**Exercise:**
Render every entry exactly as it appears.

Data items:
○ ○ ○ ○ ○
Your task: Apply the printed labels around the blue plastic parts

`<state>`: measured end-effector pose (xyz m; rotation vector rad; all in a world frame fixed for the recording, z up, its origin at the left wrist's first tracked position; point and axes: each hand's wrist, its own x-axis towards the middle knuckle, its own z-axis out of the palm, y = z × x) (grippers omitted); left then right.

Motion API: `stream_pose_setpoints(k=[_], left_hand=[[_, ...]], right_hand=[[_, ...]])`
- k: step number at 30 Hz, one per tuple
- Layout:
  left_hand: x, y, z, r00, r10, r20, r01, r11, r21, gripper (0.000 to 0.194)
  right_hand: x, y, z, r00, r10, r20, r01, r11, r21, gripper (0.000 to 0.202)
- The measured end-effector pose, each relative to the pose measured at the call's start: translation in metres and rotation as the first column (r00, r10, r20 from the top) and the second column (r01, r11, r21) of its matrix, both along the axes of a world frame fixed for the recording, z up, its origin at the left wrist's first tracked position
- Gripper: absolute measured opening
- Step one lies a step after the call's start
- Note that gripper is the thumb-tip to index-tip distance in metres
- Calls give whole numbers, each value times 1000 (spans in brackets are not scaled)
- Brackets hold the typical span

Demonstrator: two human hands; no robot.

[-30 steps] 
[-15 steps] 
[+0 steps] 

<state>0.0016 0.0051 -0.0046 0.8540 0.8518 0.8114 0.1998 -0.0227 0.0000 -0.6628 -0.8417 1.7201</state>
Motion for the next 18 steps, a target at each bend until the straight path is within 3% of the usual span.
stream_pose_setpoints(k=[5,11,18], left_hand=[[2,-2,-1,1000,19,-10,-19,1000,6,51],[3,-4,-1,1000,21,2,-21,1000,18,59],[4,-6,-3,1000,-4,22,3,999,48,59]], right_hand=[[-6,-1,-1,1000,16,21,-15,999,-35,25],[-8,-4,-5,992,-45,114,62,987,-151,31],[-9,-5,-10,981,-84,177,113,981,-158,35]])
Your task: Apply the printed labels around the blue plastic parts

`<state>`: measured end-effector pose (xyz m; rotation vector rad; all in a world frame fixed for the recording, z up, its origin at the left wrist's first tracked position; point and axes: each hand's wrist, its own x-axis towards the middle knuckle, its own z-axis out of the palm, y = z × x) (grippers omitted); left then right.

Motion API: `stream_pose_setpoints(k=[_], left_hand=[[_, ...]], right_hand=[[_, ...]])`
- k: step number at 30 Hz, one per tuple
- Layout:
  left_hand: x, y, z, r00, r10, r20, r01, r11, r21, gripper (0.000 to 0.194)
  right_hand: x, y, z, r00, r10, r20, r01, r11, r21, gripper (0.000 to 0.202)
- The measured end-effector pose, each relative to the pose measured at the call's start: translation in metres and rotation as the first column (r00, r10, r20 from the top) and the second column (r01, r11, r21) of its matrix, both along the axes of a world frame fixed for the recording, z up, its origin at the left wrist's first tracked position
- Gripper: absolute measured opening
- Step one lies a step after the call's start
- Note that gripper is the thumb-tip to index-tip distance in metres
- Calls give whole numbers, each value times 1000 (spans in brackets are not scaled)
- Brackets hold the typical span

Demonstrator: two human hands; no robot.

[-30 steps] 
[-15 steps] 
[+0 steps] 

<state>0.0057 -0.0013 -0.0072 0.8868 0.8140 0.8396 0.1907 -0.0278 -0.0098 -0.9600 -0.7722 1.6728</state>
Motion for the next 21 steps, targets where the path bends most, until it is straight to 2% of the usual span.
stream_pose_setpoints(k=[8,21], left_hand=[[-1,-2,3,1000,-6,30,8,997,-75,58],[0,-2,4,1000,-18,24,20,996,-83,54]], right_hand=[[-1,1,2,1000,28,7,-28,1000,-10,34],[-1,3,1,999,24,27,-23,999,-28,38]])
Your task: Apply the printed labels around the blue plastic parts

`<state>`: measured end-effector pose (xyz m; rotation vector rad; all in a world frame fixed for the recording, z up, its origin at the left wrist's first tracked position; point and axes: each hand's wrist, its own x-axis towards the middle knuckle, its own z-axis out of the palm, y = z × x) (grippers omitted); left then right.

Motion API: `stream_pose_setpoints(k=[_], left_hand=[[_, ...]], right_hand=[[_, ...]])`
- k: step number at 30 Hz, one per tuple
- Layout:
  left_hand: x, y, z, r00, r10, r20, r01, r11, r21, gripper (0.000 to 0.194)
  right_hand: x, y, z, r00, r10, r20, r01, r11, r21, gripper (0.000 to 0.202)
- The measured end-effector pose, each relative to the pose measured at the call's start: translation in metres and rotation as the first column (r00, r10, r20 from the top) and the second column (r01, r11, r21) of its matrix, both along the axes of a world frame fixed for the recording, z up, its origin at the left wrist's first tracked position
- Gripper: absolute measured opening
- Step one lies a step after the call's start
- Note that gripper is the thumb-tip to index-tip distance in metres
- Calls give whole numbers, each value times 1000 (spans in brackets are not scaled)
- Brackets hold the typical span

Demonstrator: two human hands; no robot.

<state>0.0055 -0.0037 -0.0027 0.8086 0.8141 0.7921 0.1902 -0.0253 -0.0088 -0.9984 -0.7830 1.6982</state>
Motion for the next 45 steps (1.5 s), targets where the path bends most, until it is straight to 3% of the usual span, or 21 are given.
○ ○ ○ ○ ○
**Your solution:**
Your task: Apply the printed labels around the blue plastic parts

`<state>`: measured end-effector pose (xyz m; rotation vector rad; all in a world frame fixed for the recording, z up, its origin at the left wrist's first tracked position; point and axes: each hand's wrist, its own x-axis towards the middle knuckle, its own z-axis out of the palm, y = z × x) (grippers omitted); left then right.

Motion API: `stream_pose_setpoints(k=[_], left_hand=[[_, ...]], right_hand=[[_, ...]])`
- k: step number at 30 Hz, one per tuple
- Layout:
  left_hand: x, y, z, r00, r10, r20, r01, r11, r21, gripper (0.000 to 0.194)
  right_hand: x, y, z, r00, r10, r20, r01, r11, r21, gripper (0.000 to 0.202)
- The measured end-effector pose, each relative to the pose measured at the call's start: translation in metres and rotation as the first column (r00, r10, r20 from the top) and the second column (r01, r11, r21) of its matrix, both along the axes of a world frame fixed for the recording, z up, its origin at the left wrist's first tracked position
- Gripper: absolute measured opening
- Step one lies a step after the call's start
- Note that gripper is the thumb-tip to index-tip distance in metres
- Calls give whole numbers, each value times 1000 (spans in brackets are not scaled)
- Brackets hold the typical span

Demonstrator: two human hands; no robot.

[-30 steps] 
[-15 steps] 
[+0 steps] 

<state>0.0016 0.0051 -0.0046 0.8540 0.8518 0.8114 0.1998 -0.0227 0.0000 -0.6628 -0.8417 1.7201</state>
Motion for the next 18 steps, a target at each bend until the straight path is within 3% of the usual span.
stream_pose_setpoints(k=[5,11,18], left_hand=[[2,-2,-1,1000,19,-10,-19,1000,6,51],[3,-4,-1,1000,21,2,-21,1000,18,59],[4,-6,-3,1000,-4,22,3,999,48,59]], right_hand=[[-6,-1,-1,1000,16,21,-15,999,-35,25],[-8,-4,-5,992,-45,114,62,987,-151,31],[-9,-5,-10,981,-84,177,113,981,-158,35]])
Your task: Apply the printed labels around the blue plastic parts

`<state>`: measured end-effector pose (xyz m; rotation vector rad; all in a world frame fixed for the recording, z up, its origin at the left wrist's first tracked position; point and axes: each hand's wrist, its own x-axis towards the middle knuckle, its own z-axis out of the palm, y = z × x) (grippers omitted); left then right.

Motion API: `stream_pose_setpoints(k=[_], left_hand=[[_, ...]], right_hand=[[_, ...]])`
- k: step number at 30 Hz, one per tuple
- Layout:
  left_hand: x, y, z, r00, r10, r20, r01, r11, r21, gripper (0.000 to 0.194)
  right_hand: x, y, z, r00, r10, r20, r01, r11, r21, gripper (0.000 to 0.202)
- The measured end-effector pose, each relative to the pose measured at the call's start: translation in metres and rotation as the first column (r00, r10, r20 from the top) and the second column (r01, r11, r21) of its matrix, both along the axes of a world frame fixed for the recording, z up, its origin at the left wrist's first tracked position
- Gripper: absolute measured opening
- Step one lies a step after the call's start
- Note that gripper is the thumb-tip to index-tip distance in metres
- Calls give whole numbers, each value times 1000 (spans in brackets are not scaled)
- Brackets hold the typical span

Demonstrator: two human hands; no robot.

[-30 steps] 
[-15 steps] 
[+0 steps] 

<state>0.0057 -0.0013 -0.0072 0.8868 0.8140 0.8396 0.1907 -0.0278 -0.0098 -0.9600 -0.7722 1.6728</state>
Motion for the next 21 steps, targets where the path bends most, until it is straight to 2% of the usual span.
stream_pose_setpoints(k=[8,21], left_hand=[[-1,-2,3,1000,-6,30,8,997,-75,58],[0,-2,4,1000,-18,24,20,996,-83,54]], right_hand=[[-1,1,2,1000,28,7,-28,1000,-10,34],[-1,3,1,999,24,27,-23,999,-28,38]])
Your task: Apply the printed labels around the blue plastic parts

`<state>`: measured end-effector pose (xyz m; rotation vector rad; all in a world frame fixed for the recording, z up, its origin at the left wrist's first tracked position; point and axes: each hand's wrist, its own x-axis towards the middle knuckle, its own z-axis out of the palm, y = z × x) (grippers omitted); left then right.

Motion API: `stream_pose_setpoints(k=[_], left_hand=[[_, ...]], right_hand=[[_, ...]])`
- k: step number at 30 Hz, one per tuple
- Layout:
  left_hand: x, y, z, r00, r10, r20, r01, r11, r21, gripper (0.000 to 0.194)
  right_hand: x, y, z, r00, r10, r20, r01, r11, r21, gripper (0.000 to 0.202)
- The measured end-effector pose, each relative to the pose measured at the call's start: translation in metres and rotation as the first column (r00, r10, r20 from the top) and the second column (r01, r11, r21) of its matrix, both along the axes of a world frame fixed for the recording, z up, its origin at the left wrist's first tracked position
- Gripper: absolute measured opening
- Step one lies a step after the call's start
- Note that gripper is the thumb-tip to index-tip distance in metres
- Calls give whole numbers, each value times 1000 (spans in brackets are not scaled)
- Brackets hold the typical span

Demonstrator: two human hands; no robot.

<state>0.0055 -0.0037 -0.0027 0.8086 0.8141 0.7921 0.1902 -0.0253 -0.0088 -0.9984 -0.7830 1.6982</state>
Motion for the next 45 steps (1.5 s), targets where the path bends most, until it is straight to 3% of the usual span, or 21 are given.

Nothing remains to be added to the output.